It is indeed and well done. I/m out of coconuts at the moment, sorry.
There was another image taken that same day - link and published by EABin Hunter,Trader, Trapper Magazine early in 1920. If I remember, an artice on Charley Reynolds by EAB came out that same year.
In 1925, EAB published 'A trooper with Custer and other historic incidents of the battle', and brought to the World its only photograph of Mitch Bouyer which I link from the book link. There can be no doubt the image of Bouyer originated with E.A. Brinistool as stated on the page. The book is an interesting read and of course very few amongst the audience have such knowledge as is required to separate out wayward information and opinion. This is a worthwhile work by EAB but its legacy has not yet unfolded. The photograph is not Mitch Bouyer and it is impossible that a member of that family became confused about it. Bouyer's widow subsequently married Thomas LeForge who adopted the children. Bouyer and LeForge were good friends.
The image is not of Mitch Bouyer but rather an Ute minor chief and musician. The skull identified as possibly Bouyer is therefore not Bouyer. So, Lord's body was never found. This remained so for Bouyer but was confused in the 1980's by a misidentification of a skull fragment.

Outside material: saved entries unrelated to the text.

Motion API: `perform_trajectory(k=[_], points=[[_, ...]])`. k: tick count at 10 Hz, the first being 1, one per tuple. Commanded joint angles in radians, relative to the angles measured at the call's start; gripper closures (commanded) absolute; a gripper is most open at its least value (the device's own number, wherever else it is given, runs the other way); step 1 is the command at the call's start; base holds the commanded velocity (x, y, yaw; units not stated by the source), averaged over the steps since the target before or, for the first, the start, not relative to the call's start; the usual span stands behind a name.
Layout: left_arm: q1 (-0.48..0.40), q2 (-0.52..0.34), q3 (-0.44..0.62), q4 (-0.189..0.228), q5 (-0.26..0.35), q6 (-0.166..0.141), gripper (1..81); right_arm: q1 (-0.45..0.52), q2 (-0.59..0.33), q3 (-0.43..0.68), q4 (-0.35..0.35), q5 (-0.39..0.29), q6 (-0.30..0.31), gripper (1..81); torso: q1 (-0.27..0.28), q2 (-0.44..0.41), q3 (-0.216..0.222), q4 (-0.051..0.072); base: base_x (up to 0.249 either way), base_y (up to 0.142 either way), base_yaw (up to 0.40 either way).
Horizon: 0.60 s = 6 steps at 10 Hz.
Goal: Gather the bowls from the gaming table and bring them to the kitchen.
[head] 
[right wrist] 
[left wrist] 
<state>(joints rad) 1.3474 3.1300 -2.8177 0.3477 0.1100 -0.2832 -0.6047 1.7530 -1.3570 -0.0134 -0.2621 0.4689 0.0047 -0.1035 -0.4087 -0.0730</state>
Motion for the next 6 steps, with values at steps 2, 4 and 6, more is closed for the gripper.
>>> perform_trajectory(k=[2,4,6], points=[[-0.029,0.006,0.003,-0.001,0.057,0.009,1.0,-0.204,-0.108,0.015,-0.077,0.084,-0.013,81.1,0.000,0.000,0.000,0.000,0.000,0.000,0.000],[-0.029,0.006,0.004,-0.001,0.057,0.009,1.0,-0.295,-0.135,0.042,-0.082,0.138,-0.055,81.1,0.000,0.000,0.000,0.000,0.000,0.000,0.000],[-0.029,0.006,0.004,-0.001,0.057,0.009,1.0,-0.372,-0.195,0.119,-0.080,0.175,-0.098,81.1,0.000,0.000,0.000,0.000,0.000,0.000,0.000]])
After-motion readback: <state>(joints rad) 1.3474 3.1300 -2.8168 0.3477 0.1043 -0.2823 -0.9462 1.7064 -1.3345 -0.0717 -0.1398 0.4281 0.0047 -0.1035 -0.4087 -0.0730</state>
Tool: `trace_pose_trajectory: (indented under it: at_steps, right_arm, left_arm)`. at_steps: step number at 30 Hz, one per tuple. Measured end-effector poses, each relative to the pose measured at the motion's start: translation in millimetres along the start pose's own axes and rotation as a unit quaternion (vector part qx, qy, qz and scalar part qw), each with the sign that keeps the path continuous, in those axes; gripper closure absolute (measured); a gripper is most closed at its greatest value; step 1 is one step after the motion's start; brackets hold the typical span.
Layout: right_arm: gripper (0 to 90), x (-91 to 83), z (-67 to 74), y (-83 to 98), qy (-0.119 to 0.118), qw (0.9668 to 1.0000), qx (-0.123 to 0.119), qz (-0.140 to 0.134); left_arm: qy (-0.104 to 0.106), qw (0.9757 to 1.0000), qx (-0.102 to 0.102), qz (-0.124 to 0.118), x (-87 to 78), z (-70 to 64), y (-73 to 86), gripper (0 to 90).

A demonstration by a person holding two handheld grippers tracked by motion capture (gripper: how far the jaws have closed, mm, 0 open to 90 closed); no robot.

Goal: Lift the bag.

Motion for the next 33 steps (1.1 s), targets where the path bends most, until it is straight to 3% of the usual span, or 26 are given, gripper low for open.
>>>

There is no definitive location for Marc Kellogg's death or burial. You can see where this leaves some of the minor contributory attributes of Ford D theory which is basically about getting Custer shot at D rather than B. It's very unlikely he was shot at B but much more so, with D.
I hope things are well for you.
Last Edit: May 20, 2021 19:58:47 GMT -5 by herosrest
Two couriers came up from Custer requesting re-inforcement, and announcing that he was advancing on the enemy.